EXERCISE BRIEF: Both the line containing "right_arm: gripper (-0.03" and the line containing "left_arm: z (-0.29" belong to the span. Output exactly that span from the listing below, and nothing outside it.

DATASET SECTION:
--------------------
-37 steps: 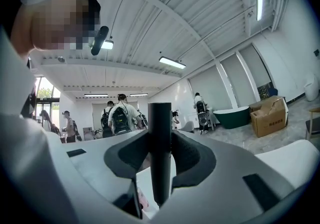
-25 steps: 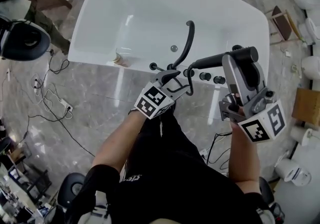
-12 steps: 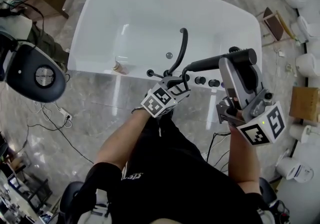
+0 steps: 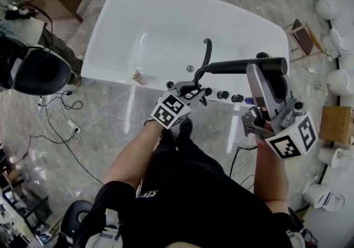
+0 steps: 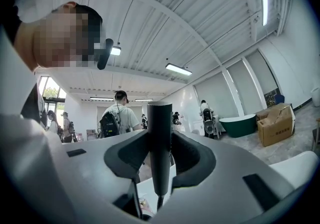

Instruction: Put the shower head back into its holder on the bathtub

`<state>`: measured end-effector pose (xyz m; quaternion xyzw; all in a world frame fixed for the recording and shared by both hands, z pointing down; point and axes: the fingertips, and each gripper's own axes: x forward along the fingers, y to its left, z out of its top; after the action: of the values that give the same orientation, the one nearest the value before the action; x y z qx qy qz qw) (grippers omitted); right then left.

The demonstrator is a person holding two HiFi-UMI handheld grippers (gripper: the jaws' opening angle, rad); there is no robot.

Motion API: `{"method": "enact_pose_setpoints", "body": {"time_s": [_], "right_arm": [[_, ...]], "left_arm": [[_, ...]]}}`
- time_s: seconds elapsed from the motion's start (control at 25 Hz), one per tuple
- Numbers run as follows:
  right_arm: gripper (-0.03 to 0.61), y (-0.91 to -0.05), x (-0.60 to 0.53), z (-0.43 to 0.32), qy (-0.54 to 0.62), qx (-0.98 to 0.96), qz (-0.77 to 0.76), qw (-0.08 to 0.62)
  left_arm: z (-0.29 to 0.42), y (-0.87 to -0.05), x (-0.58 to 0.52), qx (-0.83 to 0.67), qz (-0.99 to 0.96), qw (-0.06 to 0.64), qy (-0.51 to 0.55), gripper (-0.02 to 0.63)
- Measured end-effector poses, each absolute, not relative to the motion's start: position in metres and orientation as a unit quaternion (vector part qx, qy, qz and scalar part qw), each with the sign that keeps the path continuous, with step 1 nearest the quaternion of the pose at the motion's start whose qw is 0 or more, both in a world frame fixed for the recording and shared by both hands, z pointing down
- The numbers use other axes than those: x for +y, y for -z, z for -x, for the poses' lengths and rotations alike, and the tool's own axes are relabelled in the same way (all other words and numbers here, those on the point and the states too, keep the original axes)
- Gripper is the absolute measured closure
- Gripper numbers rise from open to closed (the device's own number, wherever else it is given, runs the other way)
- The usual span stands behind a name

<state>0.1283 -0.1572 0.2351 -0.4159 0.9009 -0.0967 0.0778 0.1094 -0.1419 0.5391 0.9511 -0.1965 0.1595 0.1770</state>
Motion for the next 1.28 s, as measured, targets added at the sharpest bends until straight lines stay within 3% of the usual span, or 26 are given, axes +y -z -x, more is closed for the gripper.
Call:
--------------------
ANSWER SECTION:
  right_arm: gripper (-0.03 to 0.61), y (-0.91 to -0.05), x (-0.60 to 0.53), z (-0.43 to 0.32), qy (-0.54 to 0.62), qx (-0.98 to 0.96), qz (-0.77 to 0.76), qw (-0.08 to 0.62)
  left_arm: z (-0.29 to 0.42), y (-0.87 to -0.05), x (-0.58 to 0.52), qx (-0.83 to 0.67), qz (-0.99 to 0.96), qw (-0.06 to 0.64), qy (-0.51 to 0.55), gripper (-0.02 to 0.63)

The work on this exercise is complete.